Activity:
The answer should be an exact repeat of the stretch of material below from the line containing "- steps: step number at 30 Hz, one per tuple" through the line containing "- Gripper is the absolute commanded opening".
:::
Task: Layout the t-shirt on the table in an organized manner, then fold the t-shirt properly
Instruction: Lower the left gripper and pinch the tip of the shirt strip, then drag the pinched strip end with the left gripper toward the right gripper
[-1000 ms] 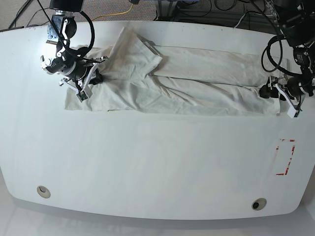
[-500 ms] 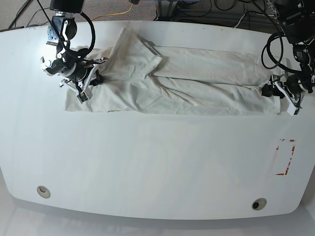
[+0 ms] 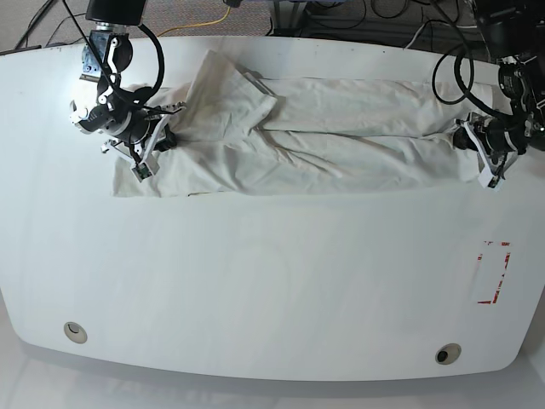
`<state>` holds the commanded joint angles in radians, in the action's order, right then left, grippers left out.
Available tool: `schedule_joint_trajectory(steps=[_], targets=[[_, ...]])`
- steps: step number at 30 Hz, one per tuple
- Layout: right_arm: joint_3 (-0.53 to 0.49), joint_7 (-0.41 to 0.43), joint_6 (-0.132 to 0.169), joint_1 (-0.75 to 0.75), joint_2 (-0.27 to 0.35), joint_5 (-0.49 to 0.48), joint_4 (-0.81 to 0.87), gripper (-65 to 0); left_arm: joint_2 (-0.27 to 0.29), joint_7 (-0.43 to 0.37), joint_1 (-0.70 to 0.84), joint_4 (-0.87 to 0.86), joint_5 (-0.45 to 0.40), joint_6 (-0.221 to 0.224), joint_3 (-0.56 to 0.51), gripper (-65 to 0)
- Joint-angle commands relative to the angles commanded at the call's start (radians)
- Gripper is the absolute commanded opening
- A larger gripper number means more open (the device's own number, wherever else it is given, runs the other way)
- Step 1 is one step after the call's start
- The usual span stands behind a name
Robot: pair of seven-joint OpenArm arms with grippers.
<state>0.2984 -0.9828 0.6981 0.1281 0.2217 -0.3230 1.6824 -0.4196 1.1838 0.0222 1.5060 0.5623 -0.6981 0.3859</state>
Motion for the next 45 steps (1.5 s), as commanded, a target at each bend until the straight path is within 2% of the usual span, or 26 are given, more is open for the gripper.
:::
Task response:
- steps: step number at 30 Hz, one per tuple
- Layout: right_arm: joint_3 (-0.53 to 0.49), joint_7 (-0.41 to 0.43), joint_6 (-0.132 to 0.169), joint_1 (-0.75 to 0.75), joint_2 (-0.27 to 0.35), joint_5 (-0.49 to 0.48), joint_4 (-0.81 to 0.87), gripper (-65 to 0); left_arm: joint_2 (-0.27 to 0.29), joint_7 (-0.43 to 0.37), joint_1 (-0.70 to 0.84), joint_4 (-0.87 to 0.86), joint_5 (-0.45 to 0.40), joint_6 (-0.221 to 0.224), joint_3 (-0.56 to 0.51), gripper (-65 to 0)
- Joint-angle commands relative to the angles commanded at the call's start (radians)
- Gripper is the absolute commanded opening

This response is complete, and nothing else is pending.